In a bid to expand its niche investment strategy, Wang said that the firm is now looking at industrial assets, hospitals and medical office buildings in the US. Union Life has an investment staff of around 15 people, of whom five are based in the US.

Capital controls imposed by Chinese regulators in the past two years have had a material impact on the pace of overseas investments by some of Union Life’s peers in the Chinese institutional investment community. Mainland Chinese investors deployed around $4.5 billion in US real estate in 2017, a huge drop from $18.3 billion invested in 2016, according to research by Cushman & Wakefield.

While Wang admits that Union Life has not closed any deal in the US since the Welltower transaction in March 2017, he insists that was not because of any regulatory restrictions. Rather, the firm did not find the “right project, which made sense both in terms of price and structure,” he said. He added that the firm  in fact sought to buy one senior housing asset but lost to a bidder that paid a higher price.

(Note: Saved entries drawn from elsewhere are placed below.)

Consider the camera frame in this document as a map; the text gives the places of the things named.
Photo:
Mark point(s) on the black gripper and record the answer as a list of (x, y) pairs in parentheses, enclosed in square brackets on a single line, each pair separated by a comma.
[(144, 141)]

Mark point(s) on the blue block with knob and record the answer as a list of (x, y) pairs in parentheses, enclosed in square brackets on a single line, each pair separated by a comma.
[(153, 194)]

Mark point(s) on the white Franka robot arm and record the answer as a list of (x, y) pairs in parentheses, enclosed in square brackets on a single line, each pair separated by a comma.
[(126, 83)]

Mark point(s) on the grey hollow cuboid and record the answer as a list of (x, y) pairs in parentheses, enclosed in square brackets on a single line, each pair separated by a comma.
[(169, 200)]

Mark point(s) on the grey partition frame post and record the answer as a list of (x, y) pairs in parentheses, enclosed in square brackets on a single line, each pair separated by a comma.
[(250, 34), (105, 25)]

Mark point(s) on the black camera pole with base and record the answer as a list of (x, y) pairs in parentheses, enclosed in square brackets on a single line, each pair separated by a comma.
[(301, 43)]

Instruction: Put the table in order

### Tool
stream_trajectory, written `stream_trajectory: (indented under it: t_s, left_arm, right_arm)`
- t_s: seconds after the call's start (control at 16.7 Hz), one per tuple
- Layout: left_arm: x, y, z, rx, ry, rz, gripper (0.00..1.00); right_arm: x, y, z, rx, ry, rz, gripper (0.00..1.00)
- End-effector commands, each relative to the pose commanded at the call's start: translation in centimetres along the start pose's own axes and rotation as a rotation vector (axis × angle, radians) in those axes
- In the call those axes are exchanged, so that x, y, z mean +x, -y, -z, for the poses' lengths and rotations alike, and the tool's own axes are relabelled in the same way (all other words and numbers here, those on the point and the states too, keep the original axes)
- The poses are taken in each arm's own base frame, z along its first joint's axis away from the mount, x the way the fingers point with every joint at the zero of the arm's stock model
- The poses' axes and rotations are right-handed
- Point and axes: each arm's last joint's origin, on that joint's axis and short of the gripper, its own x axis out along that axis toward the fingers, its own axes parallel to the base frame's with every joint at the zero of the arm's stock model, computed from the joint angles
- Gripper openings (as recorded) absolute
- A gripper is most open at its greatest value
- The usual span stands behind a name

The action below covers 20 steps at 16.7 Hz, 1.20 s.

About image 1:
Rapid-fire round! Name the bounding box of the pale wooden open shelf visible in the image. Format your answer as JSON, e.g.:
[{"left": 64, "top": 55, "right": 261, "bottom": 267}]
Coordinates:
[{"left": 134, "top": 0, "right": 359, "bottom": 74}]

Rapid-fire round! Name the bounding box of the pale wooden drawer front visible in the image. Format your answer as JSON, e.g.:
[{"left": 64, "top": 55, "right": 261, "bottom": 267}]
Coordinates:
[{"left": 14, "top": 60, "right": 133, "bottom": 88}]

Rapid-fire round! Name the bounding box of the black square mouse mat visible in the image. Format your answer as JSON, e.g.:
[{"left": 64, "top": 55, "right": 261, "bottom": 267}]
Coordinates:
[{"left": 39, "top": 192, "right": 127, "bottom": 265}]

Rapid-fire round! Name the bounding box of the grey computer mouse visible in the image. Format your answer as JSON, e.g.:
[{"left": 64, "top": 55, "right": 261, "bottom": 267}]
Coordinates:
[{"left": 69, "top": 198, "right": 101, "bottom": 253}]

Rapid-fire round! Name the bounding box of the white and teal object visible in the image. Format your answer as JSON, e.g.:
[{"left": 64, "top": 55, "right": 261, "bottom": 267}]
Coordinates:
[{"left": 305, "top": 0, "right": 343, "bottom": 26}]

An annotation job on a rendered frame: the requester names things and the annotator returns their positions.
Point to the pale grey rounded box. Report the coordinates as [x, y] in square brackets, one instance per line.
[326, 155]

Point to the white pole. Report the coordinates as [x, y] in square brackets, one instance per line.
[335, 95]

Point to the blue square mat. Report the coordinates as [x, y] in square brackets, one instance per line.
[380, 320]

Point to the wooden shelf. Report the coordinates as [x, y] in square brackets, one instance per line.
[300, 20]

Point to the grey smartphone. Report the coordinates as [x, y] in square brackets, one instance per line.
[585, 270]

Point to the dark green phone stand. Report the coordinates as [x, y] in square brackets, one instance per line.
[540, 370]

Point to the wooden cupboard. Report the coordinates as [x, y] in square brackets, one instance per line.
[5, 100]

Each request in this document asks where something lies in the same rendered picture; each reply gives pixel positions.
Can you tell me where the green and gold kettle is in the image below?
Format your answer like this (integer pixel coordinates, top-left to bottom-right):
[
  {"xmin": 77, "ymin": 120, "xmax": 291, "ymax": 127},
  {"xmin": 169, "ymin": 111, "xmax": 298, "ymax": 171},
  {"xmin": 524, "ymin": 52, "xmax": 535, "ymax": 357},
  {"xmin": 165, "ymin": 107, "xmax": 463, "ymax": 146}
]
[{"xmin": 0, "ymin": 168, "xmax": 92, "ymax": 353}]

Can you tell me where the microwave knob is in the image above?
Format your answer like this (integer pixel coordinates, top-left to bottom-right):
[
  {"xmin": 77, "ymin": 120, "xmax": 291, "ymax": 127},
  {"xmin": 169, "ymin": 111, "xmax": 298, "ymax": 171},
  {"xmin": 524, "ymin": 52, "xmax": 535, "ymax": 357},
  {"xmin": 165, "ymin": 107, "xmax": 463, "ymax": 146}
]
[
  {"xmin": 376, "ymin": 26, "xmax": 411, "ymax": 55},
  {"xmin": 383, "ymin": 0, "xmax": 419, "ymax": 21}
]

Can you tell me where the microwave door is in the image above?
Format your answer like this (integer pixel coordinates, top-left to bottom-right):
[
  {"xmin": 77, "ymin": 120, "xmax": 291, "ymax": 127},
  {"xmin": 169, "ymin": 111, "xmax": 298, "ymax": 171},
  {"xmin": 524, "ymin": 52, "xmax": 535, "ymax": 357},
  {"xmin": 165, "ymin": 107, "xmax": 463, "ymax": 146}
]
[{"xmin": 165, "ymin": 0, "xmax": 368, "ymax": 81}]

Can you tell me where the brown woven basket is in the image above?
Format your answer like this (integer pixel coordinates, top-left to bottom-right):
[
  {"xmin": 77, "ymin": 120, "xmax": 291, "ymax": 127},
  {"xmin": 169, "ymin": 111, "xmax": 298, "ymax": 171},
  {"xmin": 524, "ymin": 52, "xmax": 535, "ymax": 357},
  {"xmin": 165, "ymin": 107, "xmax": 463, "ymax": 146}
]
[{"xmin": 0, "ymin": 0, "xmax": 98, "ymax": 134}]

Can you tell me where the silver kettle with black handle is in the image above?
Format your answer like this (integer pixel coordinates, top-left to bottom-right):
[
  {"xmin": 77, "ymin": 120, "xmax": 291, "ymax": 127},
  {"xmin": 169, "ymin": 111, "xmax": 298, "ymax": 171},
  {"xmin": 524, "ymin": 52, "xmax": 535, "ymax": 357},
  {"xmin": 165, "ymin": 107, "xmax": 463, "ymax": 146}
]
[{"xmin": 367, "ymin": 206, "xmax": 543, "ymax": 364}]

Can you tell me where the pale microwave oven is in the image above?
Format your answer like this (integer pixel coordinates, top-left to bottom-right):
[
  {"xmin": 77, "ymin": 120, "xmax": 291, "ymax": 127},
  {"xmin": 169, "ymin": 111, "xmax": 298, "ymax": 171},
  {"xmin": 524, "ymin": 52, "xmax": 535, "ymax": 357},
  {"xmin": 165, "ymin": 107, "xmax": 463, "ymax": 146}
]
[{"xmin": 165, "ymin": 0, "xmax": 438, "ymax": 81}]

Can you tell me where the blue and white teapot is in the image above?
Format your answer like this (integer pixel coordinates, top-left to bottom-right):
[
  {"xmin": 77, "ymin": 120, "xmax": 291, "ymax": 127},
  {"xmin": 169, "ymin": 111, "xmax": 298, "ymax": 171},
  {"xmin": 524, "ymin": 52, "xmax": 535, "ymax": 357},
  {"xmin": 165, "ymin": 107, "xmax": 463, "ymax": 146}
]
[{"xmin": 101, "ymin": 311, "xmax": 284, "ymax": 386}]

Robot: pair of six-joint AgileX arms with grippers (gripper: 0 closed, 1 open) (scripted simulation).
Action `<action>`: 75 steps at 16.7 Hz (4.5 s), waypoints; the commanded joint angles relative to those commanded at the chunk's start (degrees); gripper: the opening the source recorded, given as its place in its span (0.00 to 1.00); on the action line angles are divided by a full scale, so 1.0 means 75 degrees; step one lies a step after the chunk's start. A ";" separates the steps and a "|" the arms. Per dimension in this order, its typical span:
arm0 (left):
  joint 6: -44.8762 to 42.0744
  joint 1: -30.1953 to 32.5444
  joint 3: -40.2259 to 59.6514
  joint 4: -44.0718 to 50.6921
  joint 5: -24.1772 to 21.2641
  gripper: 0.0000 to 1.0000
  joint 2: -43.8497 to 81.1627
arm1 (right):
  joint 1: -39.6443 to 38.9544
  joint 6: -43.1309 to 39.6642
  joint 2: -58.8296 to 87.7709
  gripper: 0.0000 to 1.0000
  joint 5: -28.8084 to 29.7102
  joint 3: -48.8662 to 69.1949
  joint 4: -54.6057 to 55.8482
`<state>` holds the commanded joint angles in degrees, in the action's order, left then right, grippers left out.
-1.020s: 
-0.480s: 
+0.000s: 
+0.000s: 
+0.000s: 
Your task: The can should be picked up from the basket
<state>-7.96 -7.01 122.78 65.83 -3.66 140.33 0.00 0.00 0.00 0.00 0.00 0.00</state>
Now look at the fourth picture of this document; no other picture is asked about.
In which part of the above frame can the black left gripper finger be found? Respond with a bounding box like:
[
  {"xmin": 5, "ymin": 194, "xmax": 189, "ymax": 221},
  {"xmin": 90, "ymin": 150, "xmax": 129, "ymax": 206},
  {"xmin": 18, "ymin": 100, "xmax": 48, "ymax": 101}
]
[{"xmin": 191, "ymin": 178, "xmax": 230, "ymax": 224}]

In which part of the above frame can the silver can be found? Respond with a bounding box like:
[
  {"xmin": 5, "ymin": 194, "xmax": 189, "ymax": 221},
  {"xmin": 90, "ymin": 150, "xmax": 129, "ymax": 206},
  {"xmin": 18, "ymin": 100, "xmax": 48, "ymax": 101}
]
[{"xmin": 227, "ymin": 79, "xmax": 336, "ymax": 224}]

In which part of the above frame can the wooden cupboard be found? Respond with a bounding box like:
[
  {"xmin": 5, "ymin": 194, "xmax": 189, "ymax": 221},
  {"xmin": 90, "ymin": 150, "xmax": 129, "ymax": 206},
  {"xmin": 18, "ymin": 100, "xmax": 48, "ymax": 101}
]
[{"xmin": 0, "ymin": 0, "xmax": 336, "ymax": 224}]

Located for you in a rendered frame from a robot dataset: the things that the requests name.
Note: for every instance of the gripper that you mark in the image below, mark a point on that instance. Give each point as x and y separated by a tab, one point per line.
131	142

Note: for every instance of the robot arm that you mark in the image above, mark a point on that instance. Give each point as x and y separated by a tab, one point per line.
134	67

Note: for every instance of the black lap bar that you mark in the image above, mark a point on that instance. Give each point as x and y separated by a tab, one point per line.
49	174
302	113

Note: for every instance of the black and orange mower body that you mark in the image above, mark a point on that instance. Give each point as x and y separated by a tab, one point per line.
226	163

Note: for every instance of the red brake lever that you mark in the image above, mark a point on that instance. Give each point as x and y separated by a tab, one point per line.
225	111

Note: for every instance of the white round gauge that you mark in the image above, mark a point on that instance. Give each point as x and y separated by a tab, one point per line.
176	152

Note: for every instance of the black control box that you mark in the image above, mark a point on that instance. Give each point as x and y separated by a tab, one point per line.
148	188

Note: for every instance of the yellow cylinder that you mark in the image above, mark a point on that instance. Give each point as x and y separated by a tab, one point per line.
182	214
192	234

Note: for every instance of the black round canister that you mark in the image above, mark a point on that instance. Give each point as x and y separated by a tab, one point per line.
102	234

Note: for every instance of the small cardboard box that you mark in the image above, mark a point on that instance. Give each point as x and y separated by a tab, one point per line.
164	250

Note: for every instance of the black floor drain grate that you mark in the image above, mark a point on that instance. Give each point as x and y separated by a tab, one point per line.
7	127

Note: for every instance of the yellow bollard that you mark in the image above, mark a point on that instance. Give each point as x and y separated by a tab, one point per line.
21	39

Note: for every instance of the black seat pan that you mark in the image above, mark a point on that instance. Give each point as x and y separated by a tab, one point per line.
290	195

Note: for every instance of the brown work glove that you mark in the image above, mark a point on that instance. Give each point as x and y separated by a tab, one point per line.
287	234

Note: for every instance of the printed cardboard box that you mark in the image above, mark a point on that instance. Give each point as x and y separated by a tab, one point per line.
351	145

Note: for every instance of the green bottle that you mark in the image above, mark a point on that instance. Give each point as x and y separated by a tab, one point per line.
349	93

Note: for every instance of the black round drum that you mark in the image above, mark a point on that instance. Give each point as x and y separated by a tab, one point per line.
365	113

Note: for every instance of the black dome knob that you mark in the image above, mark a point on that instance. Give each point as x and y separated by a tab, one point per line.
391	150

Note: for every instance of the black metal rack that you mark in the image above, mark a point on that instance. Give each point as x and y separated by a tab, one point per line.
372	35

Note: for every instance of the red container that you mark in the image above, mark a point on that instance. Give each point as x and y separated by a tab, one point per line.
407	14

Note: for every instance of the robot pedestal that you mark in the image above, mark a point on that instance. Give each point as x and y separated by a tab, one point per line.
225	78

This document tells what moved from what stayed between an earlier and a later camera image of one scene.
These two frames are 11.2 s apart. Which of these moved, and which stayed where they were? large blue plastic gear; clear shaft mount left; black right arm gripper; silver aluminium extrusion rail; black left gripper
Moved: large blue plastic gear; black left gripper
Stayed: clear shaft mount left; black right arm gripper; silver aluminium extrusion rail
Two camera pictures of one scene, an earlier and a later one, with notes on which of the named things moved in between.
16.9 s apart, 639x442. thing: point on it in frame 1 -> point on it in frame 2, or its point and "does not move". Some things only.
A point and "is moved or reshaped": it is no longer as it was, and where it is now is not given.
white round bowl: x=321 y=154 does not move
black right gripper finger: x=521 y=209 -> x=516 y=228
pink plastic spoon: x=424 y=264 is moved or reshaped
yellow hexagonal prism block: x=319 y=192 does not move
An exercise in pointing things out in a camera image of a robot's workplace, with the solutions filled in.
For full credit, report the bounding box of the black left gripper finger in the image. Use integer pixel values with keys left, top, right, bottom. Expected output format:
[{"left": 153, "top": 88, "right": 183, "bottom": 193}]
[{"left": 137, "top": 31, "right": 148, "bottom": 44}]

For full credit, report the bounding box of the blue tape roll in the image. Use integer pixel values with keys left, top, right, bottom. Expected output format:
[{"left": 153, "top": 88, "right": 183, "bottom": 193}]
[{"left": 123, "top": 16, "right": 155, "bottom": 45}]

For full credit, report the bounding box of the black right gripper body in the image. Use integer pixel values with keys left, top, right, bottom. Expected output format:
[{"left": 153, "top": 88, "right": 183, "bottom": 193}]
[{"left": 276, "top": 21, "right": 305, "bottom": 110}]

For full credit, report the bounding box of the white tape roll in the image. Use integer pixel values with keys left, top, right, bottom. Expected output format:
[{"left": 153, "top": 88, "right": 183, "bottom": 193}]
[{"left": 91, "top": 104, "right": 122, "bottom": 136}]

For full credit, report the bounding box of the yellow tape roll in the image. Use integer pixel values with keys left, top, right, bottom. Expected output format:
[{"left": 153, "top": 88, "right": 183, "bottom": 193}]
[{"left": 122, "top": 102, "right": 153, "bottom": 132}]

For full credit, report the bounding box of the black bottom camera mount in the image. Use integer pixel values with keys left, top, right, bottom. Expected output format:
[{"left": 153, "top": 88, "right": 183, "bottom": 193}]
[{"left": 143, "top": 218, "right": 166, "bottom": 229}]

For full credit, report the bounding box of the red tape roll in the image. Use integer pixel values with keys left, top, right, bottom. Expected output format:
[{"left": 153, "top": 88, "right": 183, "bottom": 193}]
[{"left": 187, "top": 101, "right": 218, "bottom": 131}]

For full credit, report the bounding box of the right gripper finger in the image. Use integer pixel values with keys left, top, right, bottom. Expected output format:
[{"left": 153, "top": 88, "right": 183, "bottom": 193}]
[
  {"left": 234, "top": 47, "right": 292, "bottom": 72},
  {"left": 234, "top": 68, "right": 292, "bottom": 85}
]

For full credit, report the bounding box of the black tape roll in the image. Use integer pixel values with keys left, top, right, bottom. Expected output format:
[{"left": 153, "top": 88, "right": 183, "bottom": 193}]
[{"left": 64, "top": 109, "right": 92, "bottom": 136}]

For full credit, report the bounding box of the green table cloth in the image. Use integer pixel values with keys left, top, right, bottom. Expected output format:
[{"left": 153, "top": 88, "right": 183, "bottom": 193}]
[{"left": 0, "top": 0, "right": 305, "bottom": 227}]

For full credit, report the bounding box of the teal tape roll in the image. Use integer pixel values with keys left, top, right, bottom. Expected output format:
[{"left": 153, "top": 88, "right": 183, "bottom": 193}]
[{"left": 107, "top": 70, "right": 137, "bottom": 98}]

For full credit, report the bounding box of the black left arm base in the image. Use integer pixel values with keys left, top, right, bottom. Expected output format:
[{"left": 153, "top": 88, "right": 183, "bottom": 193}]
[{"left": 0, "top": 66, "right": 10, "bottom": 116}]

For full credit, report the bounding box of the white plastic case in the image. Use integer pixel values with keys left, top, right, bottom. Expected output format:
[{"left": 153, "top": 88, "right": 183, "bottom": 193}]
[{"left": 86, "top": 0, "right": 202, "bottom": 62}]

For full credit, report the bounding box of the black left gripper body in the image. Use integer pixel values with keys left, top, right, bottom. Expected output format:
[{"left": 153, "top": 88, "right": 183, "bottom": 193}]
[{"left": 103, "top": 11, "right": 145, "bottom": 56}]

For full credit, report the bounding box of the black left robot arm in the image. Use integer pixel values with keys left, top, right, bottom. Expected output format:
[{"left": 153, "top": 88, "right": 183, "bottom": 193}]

What also helps is having an offshore investment strategy that is encouraged by Chinese regulators. Wang said that Union Life has done many senior housing deals in China and so investing overseas was the result of “organic growth” for the insurer.

While there has been much talk about capital restrictions, a Chinese investor’s ability to deploy capital overseas depends more on its communication with the government agencies. “The main purpose is to be clear about what kind of projects the firm will invest in and not doing short-term or speculative investment,” Wang explained. “We plan to hold the assets for a long time. We also learn a lot of management experience from our US partners and can convert that expertise into our Chinese practice, which will help to grow our business in China.”

Wang adds: “Senior housing is an area that is supported by the government because this skill set is important for the Chinese society. The Chinese society is going to face an ageing society very soon and we would need senior housing facilities in China.”